▸ **Directions for this task**: Find each line of the material below in which the word "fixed" occurs, and return it.

▸ **Input records**:
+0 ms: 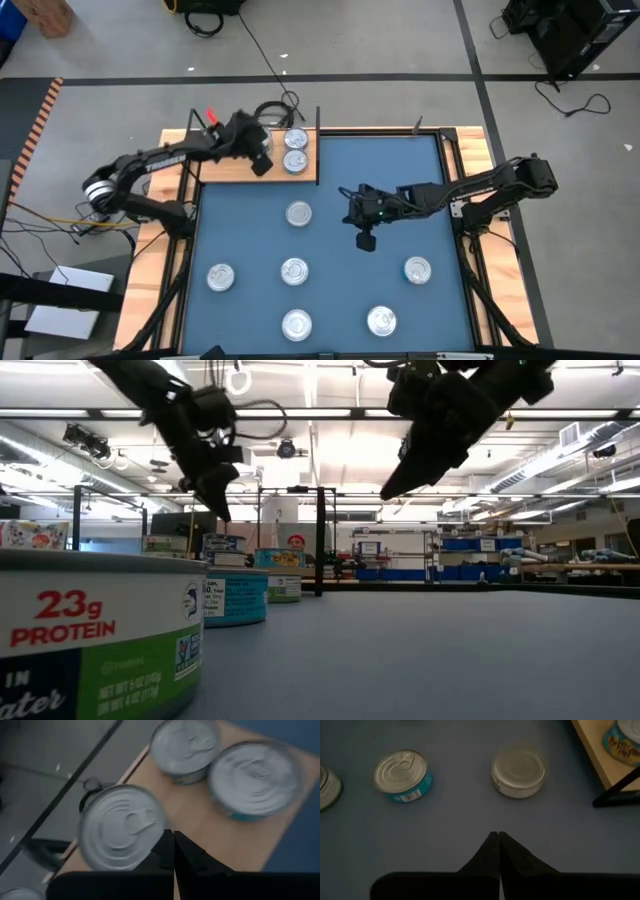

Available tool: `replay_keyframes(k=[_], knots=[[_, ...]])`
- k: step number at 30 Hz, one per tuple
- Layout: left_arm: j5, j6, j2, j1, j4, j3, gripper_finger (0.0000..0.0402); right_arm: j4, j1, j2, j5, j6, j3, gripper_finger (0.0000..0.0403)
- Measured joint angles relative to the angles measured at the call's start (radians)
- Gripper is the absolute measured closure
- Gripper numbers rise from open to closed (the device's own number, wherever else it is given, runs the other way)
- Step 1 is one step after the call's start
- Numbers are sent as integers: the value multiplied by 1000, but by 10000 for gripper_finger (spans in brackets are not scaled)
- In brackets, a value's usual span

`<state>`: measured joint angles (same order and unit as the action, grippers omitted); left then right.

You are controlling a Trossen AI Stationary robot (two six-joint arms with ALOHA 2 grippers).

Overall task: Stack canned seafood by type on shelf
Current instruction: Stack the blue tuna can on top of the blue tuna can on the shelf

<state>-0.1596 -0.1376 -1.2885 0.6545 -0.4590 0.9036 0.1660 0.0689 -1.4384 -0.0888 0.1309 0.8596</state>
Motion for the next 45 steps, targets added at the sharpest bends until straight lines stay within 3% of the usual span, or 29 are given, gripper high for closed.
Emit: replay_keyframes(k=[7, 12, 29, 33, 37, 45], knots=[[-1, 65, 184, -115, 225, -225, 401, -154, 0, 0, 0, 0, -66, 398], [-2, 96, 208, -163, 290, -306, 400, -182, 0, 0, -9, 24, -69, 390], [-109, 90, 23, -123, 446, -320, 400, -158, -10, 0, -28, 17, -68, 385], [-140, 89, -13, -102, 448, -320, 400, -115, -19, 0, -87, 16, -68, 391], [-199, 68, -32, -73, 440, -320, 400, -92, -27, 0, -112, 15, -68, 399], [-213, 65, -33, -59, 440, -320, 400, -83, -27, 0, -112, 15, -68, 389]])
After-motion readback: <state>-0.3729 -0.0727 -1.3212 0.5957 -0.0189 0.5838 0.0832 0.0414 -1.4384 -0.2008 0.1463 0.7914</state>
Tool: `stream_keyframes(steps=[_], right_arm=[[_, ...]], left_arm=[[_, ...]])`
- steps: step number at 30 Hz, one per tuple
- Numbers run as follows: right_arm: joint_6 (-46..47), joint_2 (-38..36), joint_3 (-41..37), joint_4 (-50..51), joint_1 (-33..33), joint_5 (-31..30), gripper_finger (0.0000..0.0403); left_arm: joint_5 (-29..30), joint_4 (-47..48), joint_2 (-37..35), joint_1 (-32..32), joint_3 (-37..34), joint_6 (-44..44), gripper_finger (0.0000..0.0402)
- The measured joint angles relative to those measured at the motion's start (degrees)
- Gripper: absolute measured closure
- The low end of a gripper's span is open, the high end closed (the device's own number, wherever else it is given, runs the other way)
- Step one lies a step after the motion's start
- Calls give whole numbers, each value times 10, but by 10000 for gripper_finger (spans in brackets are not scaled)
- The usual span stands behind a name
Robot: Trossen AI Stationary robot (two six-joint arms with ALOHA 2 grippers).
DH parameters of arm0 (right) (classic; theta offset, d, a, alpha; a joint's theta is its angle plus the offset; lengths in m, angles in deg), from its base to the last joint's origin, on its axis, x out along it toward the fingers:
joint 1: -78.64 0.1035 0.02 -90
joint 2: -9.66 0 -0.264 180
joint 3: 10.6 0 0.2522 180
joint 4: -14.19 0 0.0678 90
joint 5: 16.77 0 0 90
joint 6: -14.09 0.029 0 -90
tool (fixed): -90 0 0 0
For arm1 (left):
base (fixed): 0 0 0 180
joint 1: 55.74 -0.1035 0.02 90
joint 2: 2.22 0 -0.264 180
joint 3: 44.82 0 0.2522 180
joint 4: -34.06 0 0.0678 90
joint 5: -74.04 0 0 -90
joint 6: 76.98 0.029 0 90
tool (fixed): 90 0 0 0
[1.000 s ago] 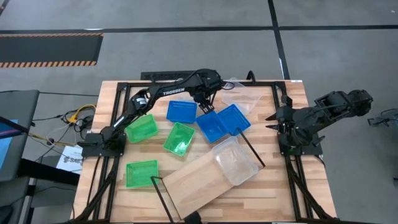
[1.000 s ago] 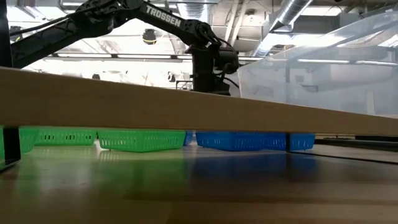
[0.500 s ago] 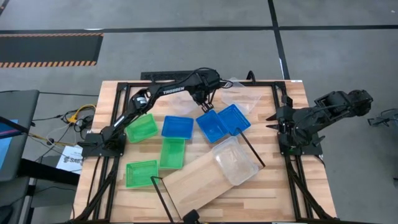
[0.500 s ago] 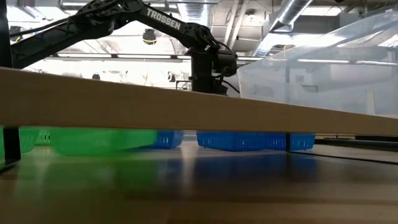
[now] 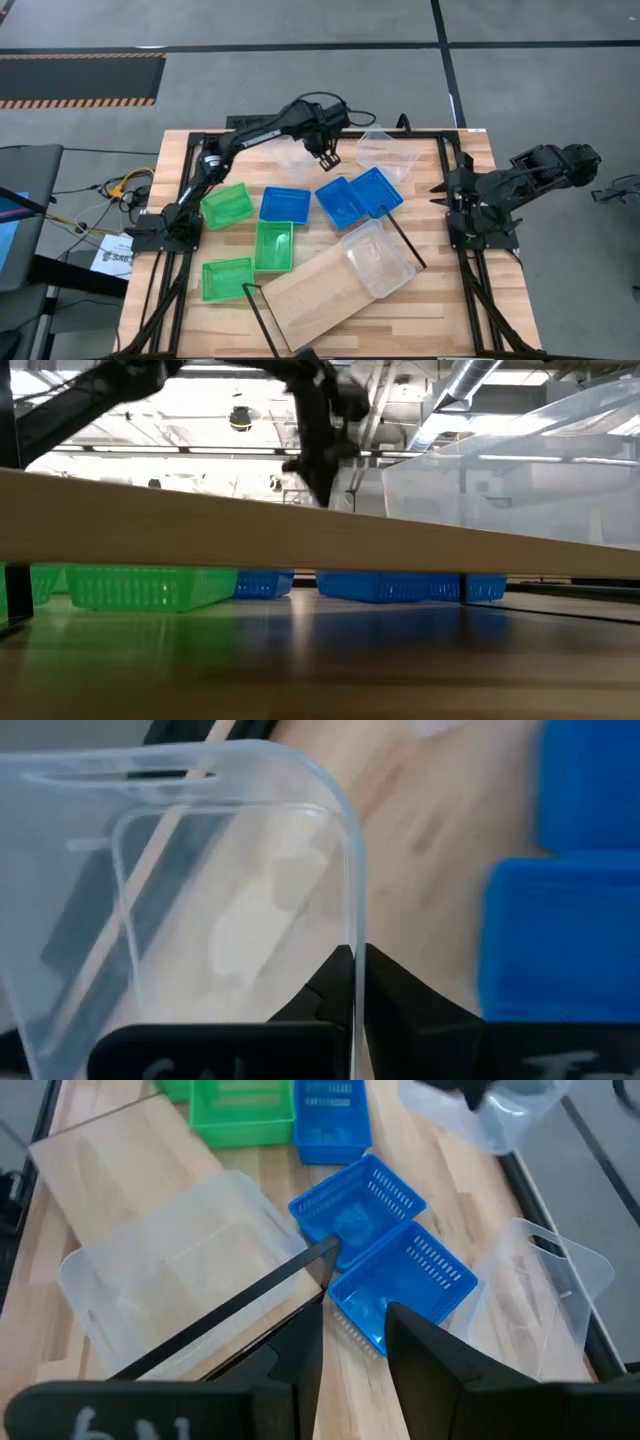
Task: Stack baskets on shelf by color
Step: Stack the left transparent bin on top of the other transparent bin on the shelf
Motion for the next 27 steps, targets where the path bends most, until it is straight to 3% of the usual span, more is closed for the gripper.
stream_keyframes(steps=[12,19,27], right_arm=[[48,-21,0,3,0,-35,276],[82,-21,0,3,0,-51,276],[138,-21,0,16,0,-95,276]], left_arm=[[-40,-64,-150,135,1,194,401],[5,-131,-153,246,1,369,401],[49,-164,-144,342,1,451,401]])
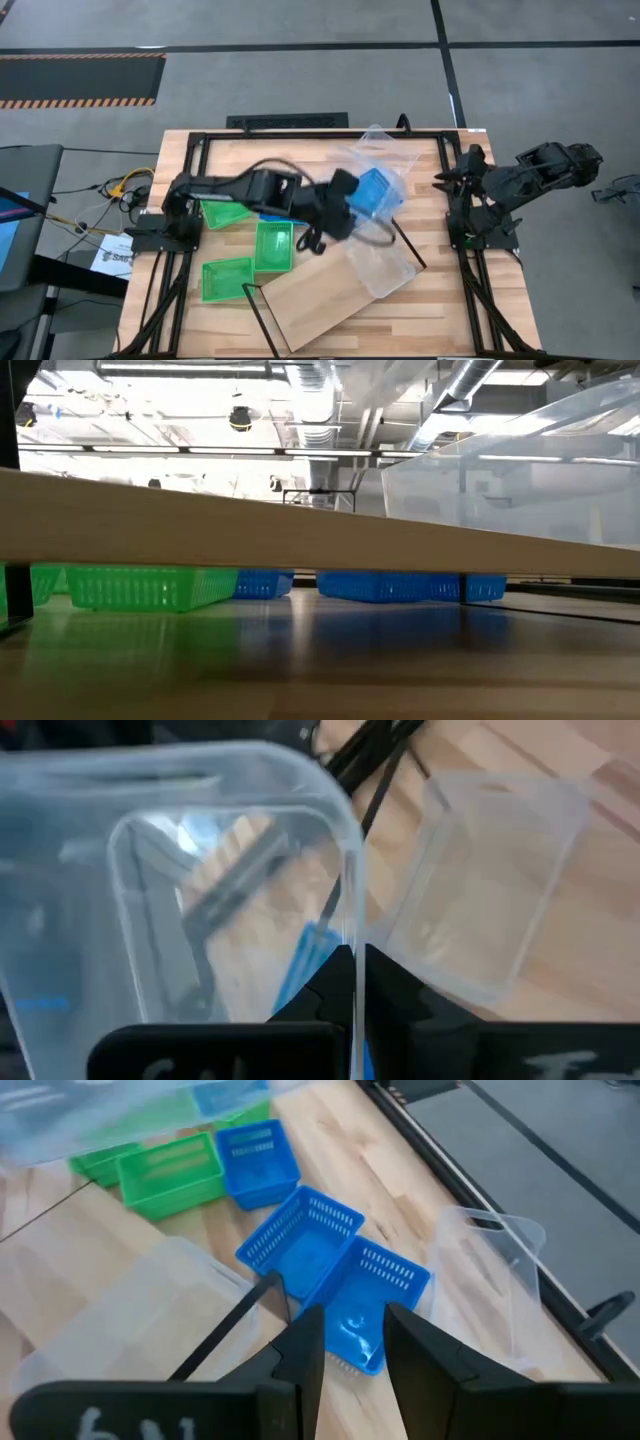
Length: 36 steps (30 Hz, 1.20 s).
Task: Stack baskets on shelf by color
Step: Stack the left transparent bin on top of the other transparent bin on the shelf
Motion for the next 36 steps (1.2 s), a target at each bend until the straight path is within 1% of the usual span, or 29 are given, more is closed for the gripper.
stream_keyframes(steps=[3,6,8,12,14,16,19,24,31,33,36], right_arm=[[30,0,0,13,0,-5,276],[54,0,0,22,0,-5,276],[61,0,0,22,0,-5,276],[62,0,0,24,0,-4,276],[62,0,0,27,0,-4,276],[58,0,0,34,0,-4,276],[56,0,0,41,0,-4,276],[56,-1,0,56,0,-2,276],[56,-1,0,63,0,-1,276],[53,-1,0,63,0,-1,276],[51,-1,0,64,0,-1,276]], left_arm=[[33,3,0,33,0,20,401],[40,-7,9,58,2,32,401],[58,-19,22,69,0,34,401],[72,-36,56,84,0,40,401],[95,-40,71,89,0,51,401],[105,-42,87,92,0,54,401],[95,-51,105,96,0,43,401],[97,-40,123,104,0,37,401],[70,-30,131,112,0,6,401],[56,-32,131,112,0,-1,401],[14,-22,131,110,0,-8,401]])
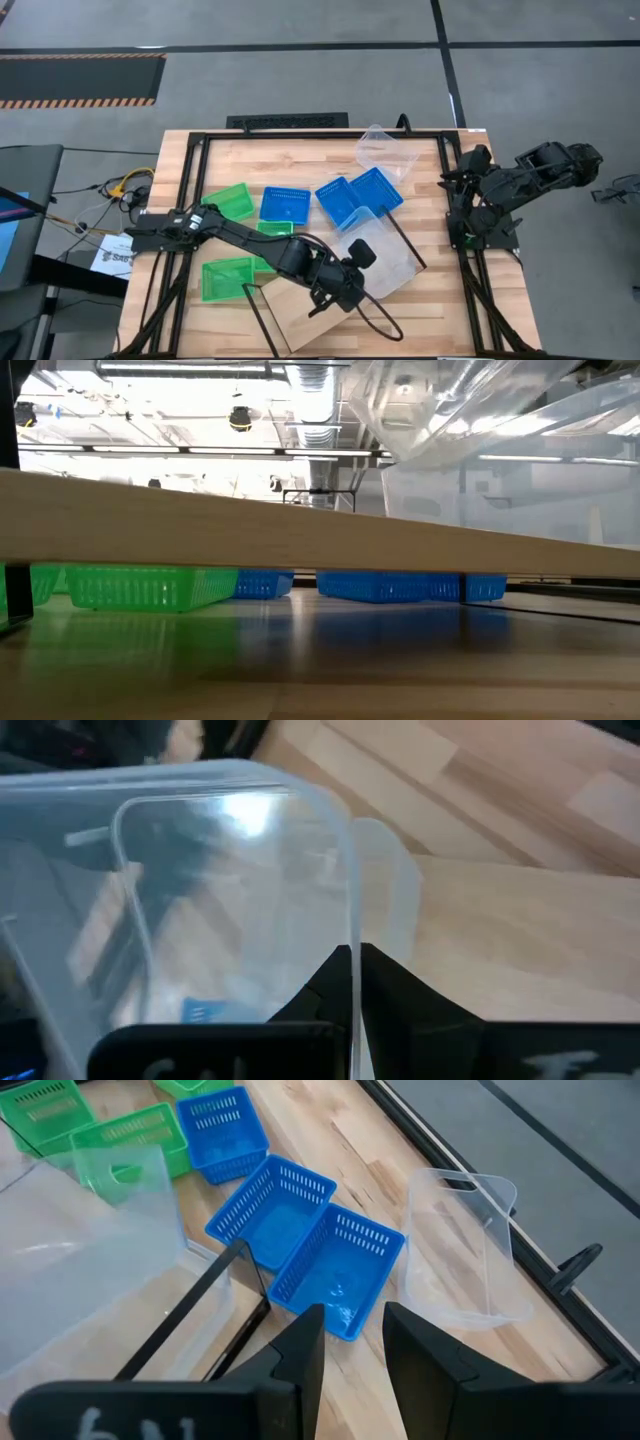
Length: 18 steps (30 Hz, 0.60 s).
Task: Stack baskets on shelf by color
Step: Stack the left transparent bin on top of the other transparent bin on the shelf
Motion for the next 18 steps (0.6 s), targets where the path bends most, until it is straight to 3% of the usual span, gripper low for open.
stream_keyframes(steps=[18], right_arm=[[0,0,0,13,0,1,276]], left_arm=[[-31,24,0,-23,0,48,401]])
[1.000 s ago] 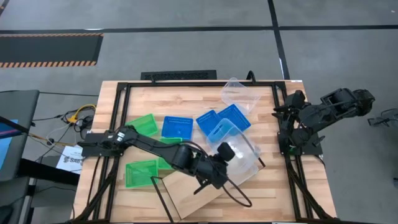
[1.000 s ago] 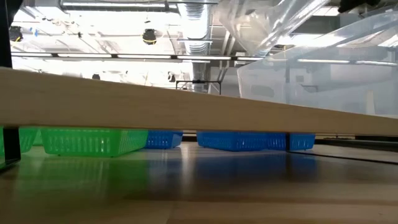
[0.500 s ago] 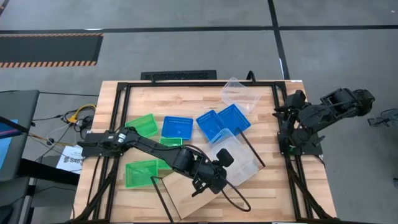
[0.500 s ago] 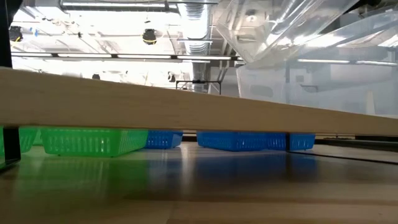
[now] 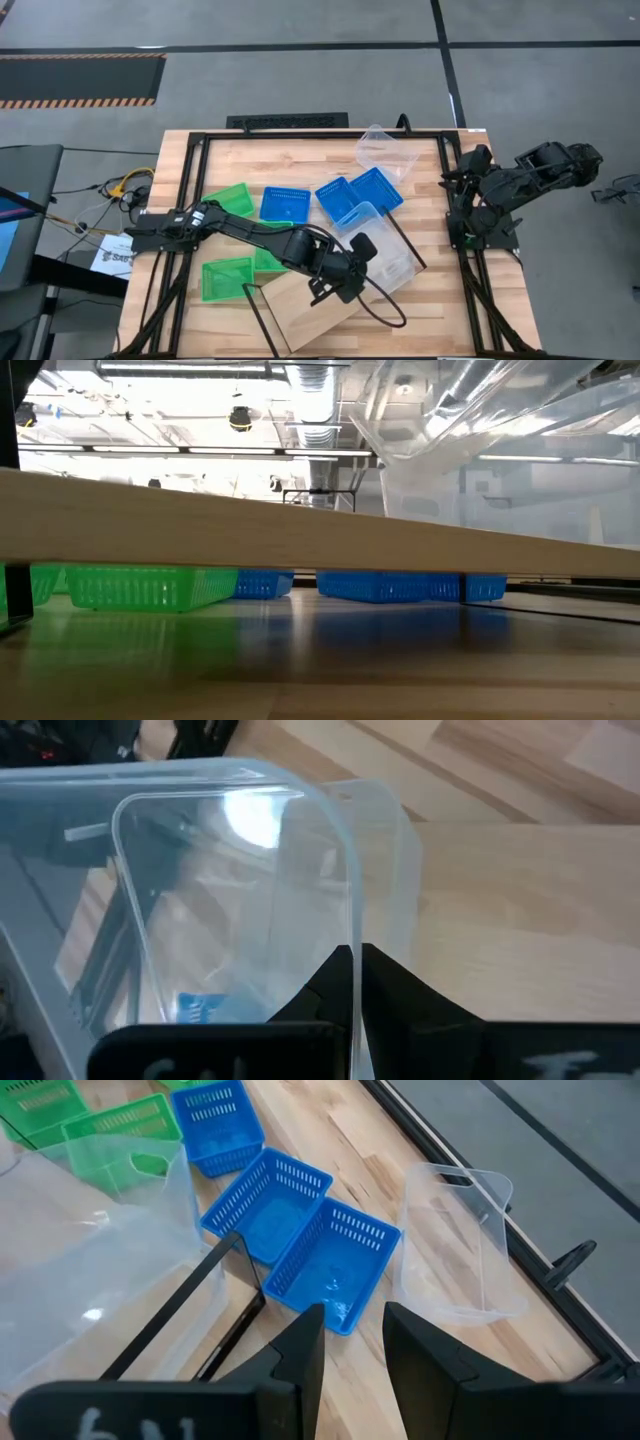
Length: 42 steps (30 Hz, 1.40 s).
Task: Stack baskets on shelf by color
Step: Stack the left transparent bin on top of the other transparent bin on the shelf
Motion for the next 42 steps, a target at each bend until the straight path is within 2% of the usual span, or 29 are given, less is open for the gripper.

▸ **Task output**:
tool (fixed): -90 0 0 0
base (fixed): 0 0 0 180
tool (fixed): 90 0 0 0

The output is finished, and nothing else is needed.